▶ _Activity_:
Each line from the one that contains "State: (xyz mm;" down to the last line of the material should be retyped exactly as it stands.

Top of Raw data

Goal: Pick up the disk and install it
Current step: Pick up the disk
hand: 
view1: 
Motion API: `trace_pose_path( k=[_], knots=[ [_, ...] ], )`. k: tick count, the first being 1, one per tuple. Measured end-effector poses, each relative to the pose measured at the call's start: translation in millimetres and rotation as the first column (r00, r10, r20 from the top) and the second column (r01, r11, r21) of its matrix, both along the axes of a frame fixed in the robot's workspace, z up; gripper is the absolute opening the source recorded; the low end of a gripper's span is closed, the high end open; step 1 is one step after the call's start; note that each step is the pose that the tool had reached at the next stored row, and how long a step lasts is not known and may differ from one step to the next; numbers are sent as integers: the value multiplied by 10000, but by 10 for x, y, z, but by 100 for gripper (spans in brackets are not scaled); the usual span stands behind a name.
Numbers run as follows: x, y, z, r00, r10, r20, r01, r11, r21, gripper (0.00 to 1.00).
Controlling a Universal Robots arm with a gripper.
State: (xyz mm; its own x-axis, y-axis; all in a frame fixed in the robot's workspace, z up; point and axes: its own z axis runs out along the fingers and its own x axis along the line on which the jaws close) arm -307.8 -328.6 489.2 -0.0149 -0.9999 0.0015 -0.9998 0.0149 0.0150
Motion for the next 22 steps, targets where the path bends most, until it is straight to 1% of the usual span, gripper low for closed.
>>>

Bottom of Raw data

▶ _Problem solution_:
State: (xyz mm; its own x-axis, y-axis; all in a frame fixed in the robot's workspace, z up; point and axes: its own z axis runs out along the fingers and its own x axis along the line on which the jaws close) arm -307.8 -328.6 489.2 -0.0149 -0.9999 0.0015 -0.9998 0.0149 0.0150
Motion for the next 22 steps, targets where the path bends most, until it is straight to 1% of the usual span, gripper low for closed.
>>>

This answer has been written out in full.